* _DATA PROVIDED_
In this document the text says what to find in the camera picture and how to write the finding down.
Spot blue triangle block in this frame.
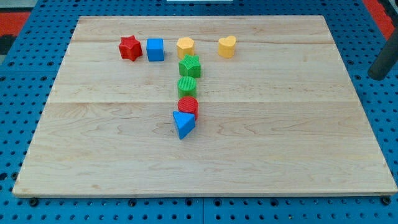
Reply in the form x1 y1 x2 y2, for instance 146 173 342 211
172 111 196 139

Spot yellow heart block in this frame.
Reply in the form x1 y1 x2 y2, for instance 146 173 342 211
218 35 236 58

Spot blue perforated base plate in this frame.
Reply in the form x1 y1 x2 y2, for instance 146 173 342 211
1 0 397 223

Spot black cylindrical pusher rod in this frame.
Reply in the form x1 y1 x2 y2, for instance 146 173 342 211
368 28 397 81

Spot blue cube block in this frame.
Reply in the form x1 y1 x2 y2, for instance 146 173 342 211
146 39 164 62

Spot yellow hexagon block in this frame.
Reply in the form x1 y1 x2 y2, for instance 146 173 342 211
176 37 195 59

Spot green star block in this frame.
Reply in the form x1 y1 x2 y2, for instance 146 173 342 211
178 54 201 78

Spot red cylinder block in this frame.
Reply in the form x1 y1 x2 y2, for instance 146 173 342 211
177 96 199 120

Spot green cylinder block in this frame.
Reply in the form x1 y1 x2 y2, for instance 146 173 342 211
177 76 197 98

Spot wooden board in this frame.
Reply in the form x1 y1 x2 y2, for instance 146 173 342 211
12 16 397 198

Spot red star block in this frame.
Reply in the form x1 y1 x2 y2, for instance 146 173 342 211
119 35 143 61

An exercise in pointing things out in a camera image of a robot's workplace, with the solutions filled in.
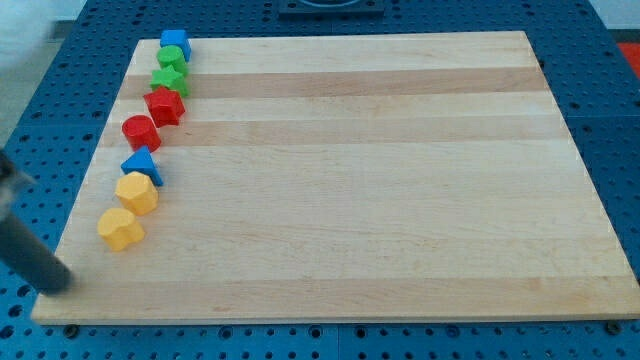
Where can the red star block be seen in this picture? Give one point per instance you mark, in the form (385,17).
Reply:
(165,106)

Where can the red cylinder block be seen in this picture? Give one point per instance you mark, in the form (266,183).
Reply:
(139,131)

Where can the green cylinder block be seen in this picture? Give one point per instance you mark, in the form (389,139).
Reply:
(173,56)

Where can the blue cube block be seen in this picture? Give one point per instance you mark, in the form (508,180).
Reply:
(179,38)

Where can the blue triangle block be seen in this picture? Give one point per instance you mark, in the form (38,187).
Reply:
(142,161)

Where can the wooden board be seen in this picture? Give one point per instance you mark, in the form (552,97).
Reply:
(381,178)

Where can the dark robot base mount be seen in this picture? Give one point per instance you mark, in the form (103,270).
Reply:
(289,9)

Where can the yellow hexagon block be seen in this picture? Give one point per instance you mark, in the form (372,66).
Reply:
(137,193)

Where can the green star block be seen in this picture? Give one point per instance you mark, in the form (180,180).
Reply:
(171,79)

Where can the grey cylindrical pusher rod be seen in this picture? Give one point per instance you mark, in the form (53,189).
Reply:
(31,259)

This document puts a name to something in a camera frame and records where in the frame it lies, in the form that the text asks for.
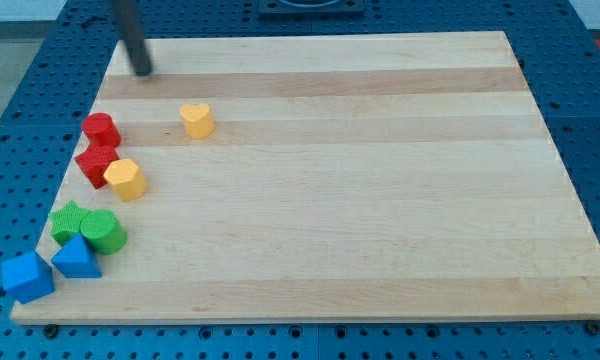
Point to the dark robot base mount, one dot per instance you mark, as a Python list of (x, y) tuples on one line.
[(274, 9)]

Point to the green cylinder block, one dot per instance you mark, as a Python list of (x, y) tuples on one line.
[(103, 231)]

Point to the green star block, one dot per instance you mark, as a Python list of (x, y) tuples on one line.
[(66, 222)]

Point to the red star block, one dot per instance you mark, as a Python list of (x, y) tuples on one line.
[(94, 161)]

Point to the yellow hexagon block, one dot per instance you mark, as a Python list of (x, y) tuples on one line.
[(126, 179)]

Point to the wooden board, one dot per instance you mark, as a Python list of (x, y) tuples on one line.
[(353, 178)]

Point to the red cylinder block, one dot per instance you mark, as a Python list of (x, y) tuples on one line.
[(101, 130)]

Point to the blue triangle block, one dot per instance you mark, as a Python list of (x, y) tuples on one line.
[(76, 259)]

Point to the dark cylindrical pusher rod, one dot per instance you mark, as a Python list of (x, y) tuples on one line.
[(129, 26)]

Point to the yellow heart block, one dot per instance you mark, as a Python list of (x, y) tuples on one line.
[(197, 119)]

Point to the blue cube block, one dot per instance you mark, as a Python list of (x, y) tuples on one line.
[(27, 277)]

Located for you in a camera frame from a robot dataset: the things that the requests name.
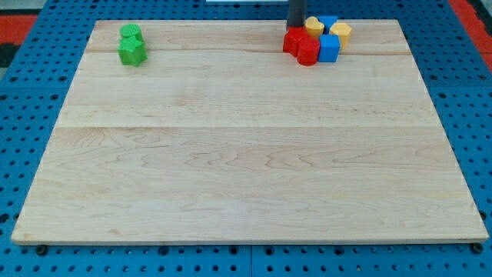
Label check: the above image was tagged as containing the blue cube block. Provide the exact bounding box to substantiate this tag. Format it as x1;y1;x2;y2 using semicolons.
318;35;340;62

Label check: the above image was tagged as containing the dark cylindrical robot arm tool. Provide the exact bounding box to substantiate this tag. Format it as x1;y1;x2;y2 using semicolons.
286;0;308;28

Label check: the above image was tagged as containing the yellow heart block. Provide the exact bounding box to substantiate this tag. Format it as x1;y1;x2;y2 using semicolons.
304;16;325;39

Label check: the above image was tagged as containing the red star block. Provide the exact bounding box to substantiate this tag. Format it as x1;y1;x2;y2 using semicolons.
283;26;308;57

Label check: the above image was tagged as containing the blue block behind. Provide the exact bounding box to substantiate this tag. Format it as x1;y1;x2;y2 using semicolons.
317;15;338;35

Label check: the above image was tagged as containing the green star block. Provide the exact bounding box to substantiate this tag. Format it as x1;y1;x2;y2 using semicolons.
118;36;148;67

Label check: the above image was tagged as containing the green cylinder block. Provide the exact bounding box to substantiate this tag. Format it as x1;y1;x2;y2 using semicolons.
119;23;145;43

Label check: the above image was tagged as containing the red cylinder block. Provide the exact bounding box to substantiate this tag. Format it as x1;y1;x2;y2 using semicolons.
297;37;321;66

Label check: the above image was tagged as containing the light wooden board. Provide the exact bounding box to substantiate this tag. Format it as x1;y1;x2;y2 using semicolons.
12;20;489;245

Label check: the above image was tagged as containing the yellow hexagon block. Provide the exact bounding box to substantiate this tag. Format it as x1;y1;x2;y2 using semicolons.
329;22;352;50

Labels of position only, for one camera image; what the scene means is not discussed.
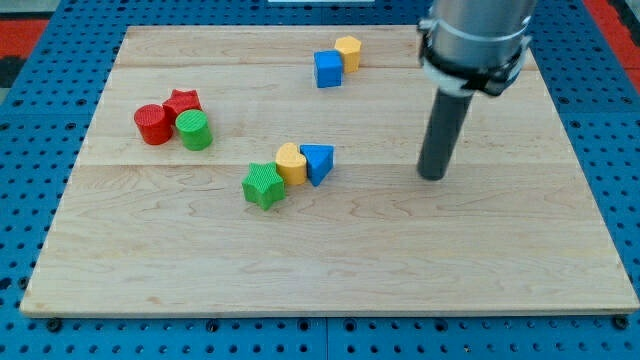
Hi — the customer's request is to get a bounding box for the green cylinder block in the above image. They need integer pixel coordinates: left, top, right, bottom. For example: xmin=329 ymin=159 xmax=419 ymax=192
xmin=175 ymin=109 xmax=213 ymax=151

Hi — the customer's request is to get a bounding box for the green star block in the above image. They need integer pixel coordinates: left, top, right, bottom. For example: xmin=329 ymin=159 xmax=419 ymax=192
xmin=242 ymin=162 xmax=286 ymax=210

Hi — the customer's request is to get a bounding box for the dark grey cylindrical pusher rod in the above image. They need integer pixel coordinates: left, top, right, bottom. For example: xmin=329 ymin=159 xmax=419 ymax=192
xmin=417 ymin=90 xmax=472 ymax=181

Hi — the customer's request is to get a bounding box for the yellow heart block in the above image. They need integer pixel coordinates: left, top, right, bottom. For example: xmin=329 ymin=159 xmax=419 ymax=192
xmin=275 ymin=142 xmax=307 ymax=185

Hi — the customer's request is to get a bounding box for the light wooden board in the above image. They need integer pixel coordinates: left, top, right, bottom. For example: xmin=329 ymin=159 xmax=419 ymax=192
xmin=20 ymin=26 xmax=639 ymax=318

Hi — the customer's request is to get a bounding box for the red star block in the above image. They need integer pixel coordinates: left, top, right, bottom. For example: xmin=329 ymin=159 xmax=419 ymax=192
xmin=162 ymin=89 xmax=202 ymax=125

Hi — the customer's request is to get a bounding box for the blue triangle block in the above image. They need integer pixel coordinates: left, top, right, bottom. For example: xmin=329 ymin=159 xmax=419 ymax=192
xmin=300 ymin=144 xmax=334 ymax=186

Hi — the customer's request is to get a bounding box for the yellow hexagon block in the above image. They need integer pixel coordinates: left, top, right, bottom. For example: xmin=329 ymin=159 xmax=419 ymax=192
xmin=334 ymin=36 xmax=362 ymax=73

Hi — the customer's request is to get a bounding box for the blue cube block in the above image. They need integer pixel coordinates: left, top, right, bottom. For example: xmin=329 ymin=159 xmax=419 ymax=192
xmin=314 ymin=50 xmax=343 ymax=88

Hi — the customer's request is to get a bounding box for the red cylinder block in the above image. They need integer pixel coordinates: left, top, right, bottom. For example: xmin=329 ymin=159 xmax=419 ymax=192
xmin=134 ymin=104 xmax=173 ymax=145

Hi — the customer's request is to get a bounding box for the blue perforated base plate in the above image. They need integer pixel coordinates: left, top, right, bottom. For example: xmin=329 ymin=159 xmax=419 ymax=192
xmin=1 ymin=0 xmax=639 ymax=359

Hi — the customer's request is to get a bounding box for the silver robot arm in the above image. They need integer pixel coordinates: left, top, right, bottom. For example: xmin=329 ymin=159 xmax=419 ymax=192
xmin=417 ymin=0 xmax=537 ymax=181

* _DIRECTIONS_
Repeat exactly the lines from the first line of the records above through the line containing "An exercise in", leaving out the pictures.

* _OUTPUT BELOW_
In this document the text says what to find in the camera picture and how to write the finding down.
Spot blue triangle block in this frame.
Reply in the form x1 y1 x2 y2, for instance 146 173 342 211
172 111 196 139

Spot yellow heart block in this frame.
Reply in the form x1 y1 x2 y2, for instance 146 173 342 211
218 35 236 58

Spot blue perforated base plate in this frame.
Reply in the form x1 y1 x2 y2, for instance 146 173 342 211
1 0 397 223

Spot black cylindrical pusher rod in this frame.
Reply in the form x1 y1 x2 y2, for instance 146 173 342 211
368 28 397 81

Spot blue cube block in this frame.
Reply in the form x1 y1 x2 y2, for instance 146 173 342 211
146 39 164 62

Spot yellow hexagon block in this frame.
Reply in the form x1 y1 x2 y2, for instance 146 173 342 211
176 37 195 59

Spot green star block in this frame.
Reply in the form x1 y1 x2 y2, for instance 146 173 342 211
178 54 201 78

Spot red cylinder block in this frame.
Reply in the form x1 y1 x2 y2, for instance 146 173 342 211
177 96 199 120

Spot green cylinder block in this frame.
Reply in the form x1 y1 x2 y2, for instance 146 173 342 211
177 76 197 98

Spot wooden board in this frame.
Reply in the form x1 y1 x2 y2, for instance 146 173 342 211
12 16 397 198

Spot red star block in this frame.
Reply in the form x1 y1 x2 y2, for instance 146 173 342 211
119 35 143 61

An exercise in pointing things out in a camera image of a robot's workplace, with the solutions filled in.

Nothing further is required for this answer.